29 nov 2009

La posesa




Consultamos curanderas, chamanes y brujos, médicos renegados de su nombre que habían optado caminar por sendas más oscuras pero proporcionalmente redituables. Nada de ello funcionó.

“Engendramos un demonio”, solíamos pensar, pero asumiendo muy en el fondo que ese era también nuestro destino y nuestra cruz. Aquello que no está permitido decirse, aquello que viene silenciándose desde hace milenios, salía a borbotones, vomitado por esa garganta metálica que hacía estallar los vidrios de la casa en cien mil esquirlas.

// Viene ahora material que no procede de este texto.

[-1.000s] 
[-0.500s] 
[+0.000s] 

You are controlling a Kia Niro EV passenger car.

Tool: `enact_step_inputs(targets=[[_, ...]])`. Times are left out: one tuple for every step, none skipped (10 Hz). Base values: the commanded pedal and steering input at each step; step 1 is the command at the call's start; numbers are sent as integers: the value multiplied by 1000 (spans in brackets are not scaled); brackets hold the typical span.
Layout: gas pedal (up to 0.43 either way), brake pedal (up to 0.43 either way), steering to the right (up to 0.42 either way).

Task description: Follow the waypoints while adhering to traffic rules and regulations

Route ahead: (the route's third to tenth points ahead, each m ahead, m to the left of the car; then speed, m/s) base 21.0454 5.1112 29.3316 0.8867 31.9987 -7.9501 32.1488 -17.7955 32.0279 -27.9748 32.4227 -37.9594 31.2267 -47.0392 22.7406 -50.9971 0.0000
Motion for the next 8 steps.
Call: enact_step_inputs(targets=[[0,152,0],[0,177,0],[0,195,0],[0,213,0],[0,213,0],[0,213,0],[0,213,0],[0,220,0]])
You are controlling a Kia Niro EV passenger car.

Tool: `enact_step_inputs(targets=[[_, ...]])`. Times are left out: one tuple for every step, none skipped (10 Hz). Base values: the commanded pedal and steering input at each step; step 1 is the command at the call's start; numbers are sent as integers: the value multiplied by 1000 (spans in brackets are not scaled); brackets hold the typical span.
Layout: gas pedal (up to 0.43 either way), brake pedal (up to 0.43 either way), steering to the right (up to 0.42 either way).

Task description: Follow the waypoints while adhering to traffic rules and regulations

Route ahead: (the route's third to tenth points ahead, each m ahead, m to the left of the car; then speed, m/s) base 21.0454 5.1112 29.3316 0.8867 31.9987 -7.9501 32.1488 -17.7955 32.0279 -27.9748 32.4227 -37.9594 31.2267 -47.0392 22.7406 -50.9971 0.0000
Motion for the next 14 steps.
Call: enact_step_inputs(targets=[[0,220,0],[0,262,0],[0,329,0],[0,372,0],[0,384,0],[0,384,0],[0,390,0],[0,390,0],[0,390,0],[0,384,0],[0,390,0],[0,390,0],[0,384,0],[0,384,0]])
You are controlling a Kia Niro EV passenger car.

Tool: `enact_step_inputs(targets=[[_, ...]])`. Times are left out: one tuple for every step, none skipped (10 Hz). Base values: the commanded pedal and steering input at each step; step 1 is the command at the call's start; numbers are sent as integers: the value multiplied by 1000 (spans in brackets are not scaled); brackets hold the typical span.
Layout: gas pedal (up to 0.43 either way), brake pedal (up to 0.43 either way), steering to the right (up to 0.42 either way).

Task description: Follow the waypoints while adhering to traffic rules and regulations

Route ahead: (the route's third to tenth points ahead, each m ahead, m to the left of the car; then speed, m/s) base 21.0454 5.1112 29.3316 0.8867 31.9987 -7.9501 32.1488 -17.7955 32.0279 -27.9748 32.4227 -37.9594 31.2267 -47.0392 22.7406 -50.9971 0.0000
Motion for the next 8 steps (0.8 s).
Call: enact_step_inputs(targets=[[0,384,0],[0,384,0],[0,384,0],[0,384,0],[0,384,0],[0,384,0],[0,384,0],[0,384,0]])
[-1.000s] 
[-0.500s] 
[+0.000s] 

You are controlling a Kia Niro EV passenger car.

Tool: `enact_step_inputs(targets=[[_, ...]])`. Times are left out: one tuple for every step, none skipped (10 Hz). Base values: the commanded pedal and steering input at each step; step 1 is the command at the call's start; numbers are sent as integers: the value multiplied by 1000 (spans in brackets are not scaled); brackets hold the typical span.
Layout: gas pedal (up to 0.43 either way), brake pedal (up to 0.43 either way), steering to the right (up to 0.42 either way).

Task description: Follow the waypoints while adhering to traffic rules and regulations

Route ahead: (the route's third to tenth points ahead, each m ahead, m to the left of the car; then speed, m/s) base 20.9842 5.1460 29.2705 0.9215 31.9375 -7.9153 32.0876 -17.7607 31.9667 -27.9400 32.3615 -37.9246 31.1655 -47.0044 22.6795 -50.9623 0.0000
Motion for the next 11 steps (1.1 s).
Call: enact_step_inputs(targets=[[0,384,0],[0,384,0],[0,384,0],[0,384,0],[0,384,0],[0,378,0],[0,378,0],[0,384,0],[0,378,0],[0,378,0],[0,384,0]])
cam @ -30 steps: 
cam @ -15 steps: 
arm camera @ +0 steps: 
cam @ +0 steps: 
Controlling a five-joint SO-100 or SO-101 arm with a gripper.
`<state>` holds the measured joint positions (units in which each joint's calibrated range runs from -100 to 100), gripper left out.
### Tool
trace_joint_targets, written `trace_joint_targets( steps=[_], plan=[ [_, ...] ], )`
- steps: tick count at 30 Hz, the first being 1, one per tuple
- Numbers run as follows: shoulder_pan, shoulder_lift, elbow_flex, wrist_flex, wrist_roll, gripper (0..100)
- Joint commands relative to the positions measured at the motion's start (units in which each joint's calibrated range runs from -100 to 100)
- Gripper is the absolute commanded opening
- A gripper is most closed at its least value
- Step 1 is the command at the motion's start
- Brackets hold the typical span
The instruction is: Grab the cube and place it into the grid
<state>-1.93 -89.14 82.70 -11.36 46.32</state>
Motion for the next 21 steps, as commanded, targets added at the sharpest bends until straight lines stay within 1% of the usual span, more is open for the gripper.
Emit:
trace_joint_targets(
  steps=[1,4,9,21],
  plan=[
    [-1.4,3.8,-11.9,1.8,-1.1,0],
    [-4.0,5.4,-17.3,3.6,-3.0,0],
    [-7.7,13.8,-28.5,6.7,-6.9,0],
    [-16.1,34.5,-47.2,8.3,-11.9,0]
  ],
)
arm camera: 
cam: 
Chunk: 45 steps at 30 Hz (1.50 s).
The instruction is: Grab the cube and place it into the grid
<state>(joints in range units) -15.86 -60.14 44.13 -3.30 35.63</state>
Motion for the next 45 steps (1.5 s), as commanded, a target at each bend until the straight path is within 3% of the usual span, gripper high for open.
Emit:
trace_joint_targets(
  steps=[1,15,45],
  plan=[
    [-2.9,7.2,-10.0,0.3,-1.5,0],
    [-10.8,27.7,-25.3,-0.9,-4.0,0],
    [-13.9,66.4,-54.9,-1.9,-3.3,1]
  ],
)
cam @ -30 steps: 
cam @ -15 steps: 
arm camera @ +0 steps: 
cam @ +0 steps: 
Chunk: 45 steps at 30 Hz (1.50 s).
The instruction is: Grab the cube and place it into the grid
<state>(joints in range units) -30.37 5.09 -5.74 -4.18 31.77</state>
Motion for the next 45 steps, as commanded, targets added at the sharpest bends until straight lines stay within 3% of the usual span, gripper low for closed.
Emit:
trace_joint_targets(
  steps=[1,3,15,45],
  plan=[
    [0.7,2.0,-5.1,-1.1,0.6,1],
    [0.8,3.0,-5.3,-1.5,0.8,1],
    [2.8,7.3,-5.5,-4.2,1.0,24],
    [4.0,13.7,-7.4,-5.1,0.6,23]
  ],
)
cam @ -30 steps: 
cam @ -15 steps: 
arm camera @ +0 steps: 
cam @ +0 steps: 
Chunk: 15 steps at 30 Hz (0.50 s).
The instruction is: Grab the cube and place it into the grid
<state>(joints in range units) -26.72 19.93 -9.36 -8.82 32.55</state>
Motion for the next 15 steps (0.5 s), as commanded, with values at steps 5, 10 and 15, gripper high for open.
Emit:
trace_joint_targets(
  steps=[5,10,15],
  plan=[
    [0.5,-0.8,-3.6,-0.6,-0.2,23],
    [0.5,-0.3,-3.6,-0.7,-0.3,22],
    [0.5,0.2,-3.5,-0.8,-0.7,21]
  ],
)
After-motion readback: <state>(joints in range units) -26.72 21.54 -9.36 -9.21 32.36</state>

Podía recitar párrafos enteros de la Odisea con el timbre de voz de un tenor; discurrir acerca de cualquier tema con la vehemencia de un orador romano; repetir cálculos mentales con un ritmo fatalmente frenético; proferir frases en arameo, latín y zulú. Entonaba estrofas de marchas militares o de himnos europeos, así como también cánticos medievales, mientras por lo bajo exorcizaba los durmientes secretos de generaciones pasadas, como si fuese un disco de pasta escuchado de atrás hacia delante, portador de siniestros mensajes crípticos. Sus cuerdas vocales despertaban el pavor, gritando viejas penas, antiguos dolores y torturas, acallados padecimientos y reprimidos reproches, con la violencia del rugido de una fiera enjaulada, que podía ser tigre, pantera o dragón. Decidimos encerrarla en el baño, inmersa en vapores que suavizaran el caudal de su voz y que acallaran su amenazante verborragia. Sin embargo, sólo lográbamos sumergirla en un sopor tal que quedaba desmayada, balbuceando palabras sin sentido, en un fluir errático y constante, como el molesto eco del zumbido de una mosca mareada entre cuatro paredes de metal.

Su discurso monocorde y extático, disfrazado de grandilocuentes explicaciones analíticas, axiomas, teoremas y alegorías, dejaba escapar historias que nos enfrentaban con nuestros pudores, nuestras vergüenzas y nuestras culpas. Nos escupía en la cara las verdades y las metáforas, como si se tratase de un oráculo endiablado. Sus extremidades acompañaban el acompasado ritmo locuaz con movimientos espásmicos que no lográbamos controlar ni los expertos diagnosticar. Por momentos, la invadía una mudez que de tan profunda e inconmensurable, nos aterraba de pies a cabeza, como si estuviésemos caminando bajo un cuartel de enormes nubes negras que anuncian un incipiente tornado. Eran segundos apenas, duraban lo que el último aliento de un muerto, para luego abrir las compuertas de sus labios y dejar escapar esas aprisionadas voces de fuego que hacían sangrar nuestros oídos por dentro.

Y en el final devino el silencio, milagrosa y salvíficamente. Llegó con un remedio letal, que donamos a nuestros ya enfermos oídos, el cual provocó esa sordera deseada, sumiéndonos en el más prístino de los silencios. Uno que provenía de esa elocuente boca metálica, que ahora sólo vemos moverse como si fuese la de un muñeco parlante a quien olvidamos darle cuerda.